* _PROBLEM STATEMENT_
Give back exactly the lines of the entries below from the line with "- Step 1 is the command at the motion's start" to the line with "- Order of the", inclusive, and only those.

* _THE DATA_
=====
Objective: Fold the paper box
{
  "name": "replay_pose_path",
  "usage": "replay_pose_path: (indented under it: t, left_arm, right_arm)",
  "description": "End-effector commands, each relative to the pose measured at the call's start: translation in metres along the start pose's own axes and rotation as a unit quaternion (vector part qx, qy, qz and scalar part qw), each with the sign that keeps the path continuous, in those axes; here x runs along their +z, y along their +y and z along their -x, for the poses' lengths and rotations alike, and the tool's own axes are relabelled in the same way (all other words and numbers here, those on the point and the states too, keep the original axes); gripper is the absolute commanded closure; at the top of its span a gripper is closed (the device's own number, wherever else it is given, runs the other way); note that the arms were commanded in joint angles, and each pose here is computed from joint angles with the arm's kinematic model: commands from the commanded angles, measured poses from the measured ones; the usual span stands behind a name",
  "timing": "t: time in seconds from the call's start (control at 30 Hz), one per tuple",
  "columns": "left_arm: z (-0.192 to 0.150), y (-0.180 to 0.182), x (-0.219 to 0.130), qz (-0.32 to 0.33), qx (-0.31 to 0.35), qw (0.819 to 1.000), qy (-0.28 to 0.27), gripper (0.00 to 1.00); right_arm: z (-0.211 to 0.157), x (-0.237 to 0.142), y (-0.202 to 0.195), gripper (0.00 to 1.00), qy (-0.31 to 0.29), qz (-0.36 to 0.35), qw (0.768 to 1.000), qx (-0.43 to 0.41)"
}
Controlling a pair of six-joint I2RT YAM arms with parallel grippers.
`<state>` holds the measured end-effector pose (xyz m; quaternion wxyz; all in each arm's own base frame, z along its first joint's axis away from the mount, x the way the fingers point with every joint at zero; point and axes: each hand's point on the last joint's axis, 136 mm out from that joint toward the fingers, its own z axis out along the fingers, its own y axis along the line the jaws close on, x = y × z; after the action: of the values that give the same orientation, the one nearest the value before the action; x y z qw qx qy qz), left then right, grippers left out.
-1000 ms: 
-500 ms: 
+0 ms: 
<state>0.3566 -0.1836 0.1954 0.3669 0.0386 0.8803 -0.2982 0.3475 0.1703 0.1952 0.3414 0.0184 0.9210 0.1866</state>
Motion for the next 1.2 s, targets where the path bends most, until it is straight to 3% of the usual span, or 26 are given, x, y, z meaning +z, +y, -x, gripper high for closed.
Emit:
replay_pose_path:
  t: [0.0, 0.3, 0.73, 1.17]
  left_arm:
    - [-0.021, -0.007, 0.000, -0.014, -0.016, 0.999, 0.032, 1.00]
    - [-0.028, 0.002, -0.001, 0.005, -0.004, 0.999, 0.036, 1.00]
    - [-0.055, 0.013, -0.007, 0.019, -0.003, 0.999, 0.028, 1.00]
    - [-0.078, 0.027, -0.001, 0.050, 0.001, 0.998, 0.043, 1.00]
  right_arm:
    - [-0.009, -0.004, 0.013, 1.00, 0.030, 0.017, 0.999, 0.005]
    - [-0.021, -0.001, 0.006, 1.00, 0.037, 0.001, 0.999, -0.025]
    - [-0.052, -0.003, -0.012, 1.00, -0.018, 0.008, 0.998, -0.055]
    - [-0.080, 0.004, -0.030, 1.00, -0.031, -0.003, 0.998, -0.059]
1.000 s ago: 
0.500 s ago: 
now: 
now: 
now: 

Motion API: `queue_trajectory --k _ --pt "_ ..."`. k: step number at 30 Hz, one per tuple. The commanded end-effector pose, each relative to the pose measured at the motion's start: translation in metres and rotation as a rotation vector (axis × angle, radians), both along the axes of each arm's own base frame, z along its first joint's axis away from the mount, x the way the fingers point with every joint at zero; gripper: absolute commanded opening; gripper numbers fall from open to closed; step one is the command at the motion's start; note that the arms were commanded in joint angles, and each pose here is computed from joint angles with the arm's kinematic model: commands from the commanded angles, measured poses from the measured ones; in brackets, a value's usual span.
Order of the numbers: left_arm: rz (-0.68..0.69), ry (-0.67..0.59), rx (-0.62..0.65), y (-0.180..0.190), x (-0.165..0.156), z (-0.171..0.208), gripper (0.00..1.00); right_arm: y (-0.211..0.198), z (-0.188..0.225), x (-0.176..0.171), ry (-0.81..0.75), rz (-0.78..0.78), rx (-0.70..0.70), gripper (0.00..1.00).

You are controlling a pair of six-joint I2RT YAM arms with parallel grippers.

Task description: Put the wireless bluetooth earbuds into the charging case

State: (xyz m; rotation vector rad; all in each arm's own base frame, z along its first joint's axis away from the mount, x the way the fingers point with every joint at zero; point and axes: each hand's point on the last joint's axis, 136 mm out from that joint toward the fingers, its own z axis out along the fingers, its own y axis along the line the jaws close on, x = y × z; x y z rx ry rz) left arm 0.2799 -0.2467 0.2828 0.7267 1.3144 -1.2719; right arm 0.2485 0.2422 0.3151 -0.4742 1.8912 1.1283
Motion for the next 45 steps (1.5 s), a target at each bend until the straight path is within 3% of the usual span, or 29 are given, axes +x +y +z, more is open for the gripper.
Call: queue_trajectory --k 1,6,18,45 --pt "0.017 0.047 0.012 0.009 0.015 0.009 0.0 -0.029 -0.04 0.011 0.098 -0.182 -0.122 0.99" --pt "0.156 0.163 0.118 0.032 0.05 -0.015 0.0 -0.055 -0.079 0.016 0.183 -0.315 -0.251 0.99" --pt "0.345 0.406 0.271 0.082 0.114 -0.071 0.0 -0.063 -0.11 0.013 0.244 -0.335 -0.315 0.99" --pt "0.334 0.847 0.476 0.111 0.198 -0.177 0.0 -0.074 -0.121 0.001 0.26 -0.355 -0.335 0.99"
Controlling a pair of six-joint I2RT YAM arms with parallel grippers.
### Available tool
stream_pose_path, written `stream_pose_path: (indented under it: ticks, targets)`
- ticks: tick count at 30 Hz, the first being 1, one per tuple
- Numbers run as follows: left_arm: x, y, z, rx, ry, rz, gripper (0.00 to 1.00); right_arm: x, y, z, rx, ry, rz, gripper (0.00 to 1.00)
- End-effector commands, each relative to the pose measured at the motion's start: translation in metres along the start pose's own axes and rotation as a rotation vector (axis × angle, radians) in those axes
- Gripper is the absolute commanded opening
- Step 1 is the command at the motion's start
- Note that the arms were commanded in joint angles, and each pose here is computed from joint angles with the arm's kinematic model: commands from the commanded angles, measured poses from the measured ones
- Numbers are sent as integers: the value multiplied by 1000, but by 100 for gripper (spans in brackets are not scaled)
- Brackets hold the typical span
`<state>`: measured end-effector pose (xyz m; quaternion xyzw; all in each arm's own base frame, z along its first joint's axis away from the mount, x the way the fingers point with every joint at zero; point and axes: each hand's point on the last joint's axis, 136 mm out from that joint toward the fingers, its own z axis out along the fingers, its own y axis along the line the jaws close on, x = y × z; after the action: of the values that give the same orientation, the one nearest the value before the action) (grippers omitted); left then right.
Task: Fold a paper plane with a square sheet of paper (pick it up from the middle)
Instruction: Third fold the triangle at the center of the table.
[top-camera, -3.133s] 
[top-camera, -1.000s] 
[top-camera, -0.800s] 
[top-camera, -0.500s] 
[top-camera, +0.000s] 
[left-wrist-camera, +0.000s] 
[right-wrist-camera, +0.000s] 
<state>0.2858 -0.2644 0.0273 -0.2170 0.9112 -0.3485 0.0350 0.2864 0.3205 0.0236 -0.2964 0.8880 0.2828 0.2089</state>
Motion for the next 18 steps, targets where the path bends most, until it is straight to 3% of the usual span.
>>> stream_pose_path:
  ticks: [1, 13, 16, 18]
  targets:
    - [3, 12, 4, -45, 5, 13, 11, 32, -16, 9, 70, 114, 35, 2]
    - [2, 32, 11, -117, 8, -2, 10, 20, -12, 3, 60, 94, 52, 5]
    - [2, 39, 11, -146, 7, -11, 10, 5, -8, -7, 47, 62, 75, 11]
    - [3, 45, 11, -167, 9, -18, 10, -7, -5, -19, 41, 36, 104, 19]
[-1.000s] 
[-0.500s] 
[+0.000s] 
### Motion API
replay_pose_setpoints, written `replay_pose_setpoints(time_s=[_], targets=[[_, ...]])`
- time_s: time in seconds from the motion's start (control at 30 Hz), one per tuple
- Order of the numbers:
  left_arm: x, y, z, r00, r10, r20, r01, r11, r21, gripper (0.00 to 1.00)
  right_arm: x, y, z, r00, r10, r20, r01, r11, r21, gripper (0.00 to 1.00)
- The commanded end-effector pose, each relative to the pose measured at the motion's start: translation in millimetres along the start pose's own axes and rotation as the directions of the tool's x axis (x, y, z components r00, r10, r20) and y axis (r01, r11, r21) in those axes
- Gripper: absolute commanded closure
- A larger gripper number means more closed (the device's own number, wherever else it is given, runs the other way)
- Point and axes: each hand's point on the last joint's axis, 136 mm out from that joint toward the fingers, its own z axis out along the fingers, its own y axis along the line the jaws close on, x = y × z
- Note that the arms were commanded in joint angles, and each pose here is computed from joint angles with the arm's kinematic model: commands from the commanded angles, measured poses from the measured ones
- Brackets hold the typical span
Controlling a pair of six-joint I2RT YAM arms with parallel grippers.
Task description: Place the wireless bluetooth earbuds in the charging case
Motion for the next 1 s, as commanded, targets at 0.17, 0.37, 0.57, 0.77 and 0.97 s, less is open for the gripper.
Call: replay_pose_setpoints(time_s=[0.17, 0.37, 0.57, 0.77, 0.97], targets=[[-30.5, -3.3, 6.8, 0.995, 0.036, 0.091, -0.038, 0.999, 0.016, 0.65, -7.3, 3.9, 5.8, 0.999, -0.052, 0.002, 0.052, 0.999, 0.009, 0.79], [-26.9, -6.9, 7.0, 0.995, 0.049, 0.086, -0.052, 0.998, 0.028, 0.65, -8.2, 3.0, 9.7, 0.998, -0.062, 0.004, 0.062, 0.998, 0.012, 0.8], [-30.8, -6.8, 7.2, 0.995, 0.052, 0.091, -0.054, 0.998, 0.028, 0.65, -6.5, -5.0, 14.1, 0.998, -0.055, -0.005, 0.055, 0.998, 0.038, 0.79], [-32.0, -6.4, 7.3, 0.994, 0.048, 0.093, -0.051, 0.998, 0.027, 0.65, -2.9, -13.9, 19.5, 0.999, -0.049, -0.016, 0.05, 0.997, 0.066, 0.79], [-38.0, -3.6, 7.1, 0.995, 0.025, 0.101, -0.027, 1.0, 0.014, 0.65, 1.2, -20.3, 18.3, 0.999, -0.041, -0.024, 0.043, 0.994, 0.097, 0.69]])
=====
* _REPLY TO THE EXERCISE_
- Step 1 is the command at the motion's start
- Note that the arms were commanded in joint angles, and each pose here is computed from joint angles with the arm's kinematic model: commands from the commanded angles, measured poses from the measured ones
- Numbers are sent as integers: the value multiplied by 1000, but by 100 for gripper (spans in brackets are not scaled)
- Brackets hold the typical span
`<state>`: measured end-effector pose (xyz m; quaternion xyzw; all in each arm's own base frame, z along its first joint's axis away from the mount, x the way the fingers point with every joint at zero; point and axes: each hand's point on the last joint's axis, 136 mm out from that joint toward the fingers, its own z axis out along the fingers, its own y axis along the line the jaws close on, x = y × z; after the action: of the values that give the same orientation, the one nearest the value before the action) (grippers omitted); left then right.
Task: Fold a paper plane with a square sheet of paper (pick it up from the middle)
Instruction: Third fold the triangle at the center of the table.
[top-camera, -3.133s] 
[top-camera, -1.000s] 
[top-camera, -0.800s] 
[top-camera, -0.500s] 
[top-camera, +0.000s] 
[left-wrist-camera, +0.000s] 
[right-wrist-camera, +0.000s] 
<state>0.2858 -0.2644 0.0273 -0.2170 0.9112 -0.3485 0.0350 0.2864 0.3205 0.0236 -0.2964 0.8880 0.2828 0.2089</state>
Motion for the next 18 steps, targets where the path bends most, until it is straight to 3% of the usual span.
>>> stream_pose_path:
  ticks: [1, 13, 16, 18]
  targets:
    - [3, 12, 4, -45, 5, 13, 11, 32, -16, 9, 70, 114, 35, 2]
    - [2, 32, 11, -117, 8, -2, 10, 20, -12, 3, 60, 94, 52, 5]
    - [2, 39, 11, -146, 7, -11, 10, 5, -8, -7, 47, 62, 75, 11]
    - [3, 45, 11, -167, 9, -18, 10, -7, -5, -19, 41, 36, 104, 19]
[-1.000s] 
[-0.500s] 
[+0.000s] 
### Motion API
replay_pose_setpoints, written `replay_pose_setpoints(time_s=[_], targets=[[_, ...]])`
- time_s: time in seconds from the motion's start (control at 30 Hz), one per tuple
- Order of the numbers:

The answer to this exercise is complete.